MHT CET · Physics · Atomic Physics
In the second orbit of hydrogen atom, the energy of an electron is ' \(E\) '. In the third orbit of helium atom, the energy of the electron will be (atomic number of helium \(=2\) )
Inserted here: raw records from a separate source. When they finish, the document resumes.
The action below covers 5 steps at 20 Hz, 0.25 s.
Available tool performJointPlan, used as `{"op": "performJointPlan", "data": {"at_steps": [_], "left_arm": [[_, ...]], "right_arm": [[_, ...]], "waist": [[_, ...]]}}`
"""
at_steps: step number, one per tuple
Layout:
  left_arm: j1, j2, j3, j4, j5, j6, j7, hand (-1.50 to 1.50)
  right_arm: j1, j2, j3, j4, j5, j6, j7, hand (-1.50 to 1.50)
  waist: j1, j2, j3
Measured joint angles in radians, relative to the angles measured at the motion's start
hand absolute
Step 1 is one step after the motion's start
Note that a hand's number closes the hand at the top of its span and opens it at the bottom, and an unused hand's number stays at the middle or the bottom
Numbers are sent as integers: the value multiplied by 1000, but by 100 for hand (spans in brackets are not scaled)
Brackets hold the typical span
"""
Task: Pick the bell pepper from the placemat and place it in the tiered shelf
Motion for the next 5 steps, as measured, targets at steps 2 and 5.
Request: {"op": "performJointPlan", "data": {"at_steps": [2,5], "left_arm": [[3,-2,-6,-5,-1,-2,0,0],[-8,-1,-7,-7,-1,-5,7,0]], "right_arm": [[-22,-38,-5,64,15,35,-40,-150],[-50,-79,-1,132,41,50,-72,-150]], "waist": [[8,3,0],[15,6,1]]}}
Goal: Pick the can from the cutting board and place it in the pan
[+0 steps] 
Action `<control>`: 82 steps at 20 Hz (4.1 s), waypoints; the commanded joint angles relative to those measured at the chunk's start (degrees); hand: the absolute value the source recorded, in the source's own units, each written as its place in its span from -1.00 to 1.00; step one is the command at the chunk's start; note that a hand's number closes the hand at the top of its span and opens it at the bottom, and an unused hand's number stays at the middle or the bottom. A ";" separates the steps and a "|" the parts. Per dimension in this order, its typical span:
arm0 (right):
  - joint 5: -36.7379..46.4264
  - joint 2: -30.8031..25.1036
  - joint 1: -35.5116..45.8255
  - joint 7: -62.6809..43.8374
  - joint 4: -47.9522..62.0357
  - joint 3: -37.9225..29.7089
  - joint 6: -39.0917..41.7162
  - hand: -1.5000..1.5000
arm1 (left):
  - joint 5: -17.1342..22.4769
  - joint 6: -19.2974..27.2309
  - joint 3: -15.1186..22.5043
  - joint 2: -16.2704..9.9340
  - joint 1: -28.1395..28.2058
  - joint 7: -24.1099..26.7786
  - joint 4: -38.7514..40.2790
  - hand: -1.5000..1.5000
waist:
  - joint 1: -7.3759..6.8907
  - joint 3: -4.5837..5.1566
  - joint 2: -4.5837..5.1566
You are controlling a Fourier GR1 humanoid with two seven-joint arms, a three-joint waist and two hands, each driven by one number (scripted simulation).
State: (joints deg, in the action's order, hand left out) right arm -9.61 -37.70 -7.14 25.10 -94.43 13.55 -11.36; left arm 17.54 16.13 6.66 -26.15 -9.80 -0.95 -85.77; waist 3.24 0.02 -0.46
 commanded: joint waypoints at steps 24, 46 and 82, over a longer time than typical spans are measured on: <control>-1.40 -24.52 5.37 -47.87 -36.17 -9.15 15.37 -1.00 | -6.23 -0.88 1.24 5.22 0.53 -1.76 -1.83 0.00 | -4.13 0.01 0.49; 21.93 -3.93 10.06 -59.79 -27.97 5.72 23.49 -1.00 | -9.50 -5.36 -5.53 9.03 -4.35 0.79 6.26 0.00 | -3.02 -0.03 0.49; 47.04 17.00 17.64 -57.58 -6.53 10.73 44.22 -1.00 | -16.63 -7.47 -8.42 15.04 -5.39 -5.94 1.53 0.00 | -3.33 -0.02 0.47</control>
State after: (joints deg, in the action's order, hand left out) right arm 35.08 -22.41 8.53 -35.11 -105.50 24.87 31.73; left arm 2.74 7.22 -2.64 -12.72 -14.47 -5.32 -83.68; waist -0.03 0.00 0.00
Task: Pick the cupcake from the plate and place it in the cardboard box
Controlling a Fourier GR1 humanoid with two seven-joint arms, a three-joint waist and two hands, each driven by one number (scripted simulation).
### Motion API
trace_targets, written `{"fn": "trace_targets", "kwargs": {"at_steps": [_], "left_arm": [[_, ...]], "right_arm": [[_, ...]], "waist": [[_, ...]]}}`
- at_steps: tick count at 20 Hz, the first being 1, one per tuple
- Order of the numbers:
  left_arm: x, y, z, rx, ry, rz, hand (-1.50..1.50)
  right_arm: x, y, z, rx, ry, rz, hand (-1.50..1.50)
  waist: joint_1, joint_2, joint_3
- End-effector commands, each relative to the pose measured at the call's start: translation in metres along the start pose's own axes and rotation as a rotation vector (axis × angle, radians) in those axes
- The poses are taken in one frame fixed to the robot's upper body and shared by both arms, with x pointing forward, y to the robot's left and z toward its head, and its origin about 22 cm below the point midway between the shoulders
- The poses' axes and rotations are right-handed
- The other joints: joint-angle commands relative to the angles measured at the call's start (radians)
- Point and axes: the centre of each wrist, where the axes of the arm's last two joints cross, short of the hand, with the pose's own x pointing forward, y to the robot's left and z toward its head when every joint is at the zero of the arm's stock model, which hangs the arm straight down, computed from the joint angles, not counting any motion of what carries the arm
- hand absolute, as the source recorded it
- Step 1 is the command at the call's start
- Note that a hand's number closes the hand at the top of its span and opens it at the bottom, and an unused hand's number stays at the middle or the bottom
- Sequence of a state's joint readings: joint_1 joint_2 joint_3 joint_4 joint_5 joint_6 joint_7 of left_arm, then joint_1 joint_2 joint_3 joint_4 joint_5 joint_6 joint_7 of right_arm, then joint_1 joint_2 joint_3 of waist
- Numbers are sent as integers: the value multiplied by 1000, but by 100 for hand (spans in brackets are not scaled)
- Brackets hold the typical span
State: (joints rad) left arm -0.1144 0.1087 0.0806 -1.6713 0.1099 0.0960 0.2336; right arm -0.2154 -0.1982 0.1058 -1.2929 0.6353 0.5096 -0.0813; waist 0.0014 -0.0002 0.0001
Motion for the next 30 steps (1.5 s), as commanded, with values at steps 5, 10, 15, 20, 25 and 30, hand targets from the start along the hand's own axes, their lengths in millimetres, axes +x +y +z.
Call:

- A \(\frac{4 \mathrm{E}}{9}\)
- B \(\frac{4 \mathrm{E}}{3}\)
- C \(\frac{16 \mathrm{E}}{9}\)
- D \(\frac{16 \mathrm{E}}{3}\)
Answer & Solution
Correct Answer
(C) \(\frac{16 \mathrm{E}}{9}\)
Step-by-step Solution
Detailed explanation
\(\begin{aligned} & E \propto \frac{Z^2}{n^2} \\ \therefore \quad \frac{E_H}{E_{H e}} & =\frac{\left(Z^2\right)_H}{(n)_H^2} \times \frac{\left(n_{\mathrm{He}}\right)^2}{\left(Z^2\right)_{\mathrm{He}}} \\ & =\frac{1}{2^2} \times \frac{3^2}{2^2}=\frac{9}{16} \\ \therefore \quad E_{H e} & =\frac{16}{9} E_H=\frac{16}{9} E\end{aligned}\)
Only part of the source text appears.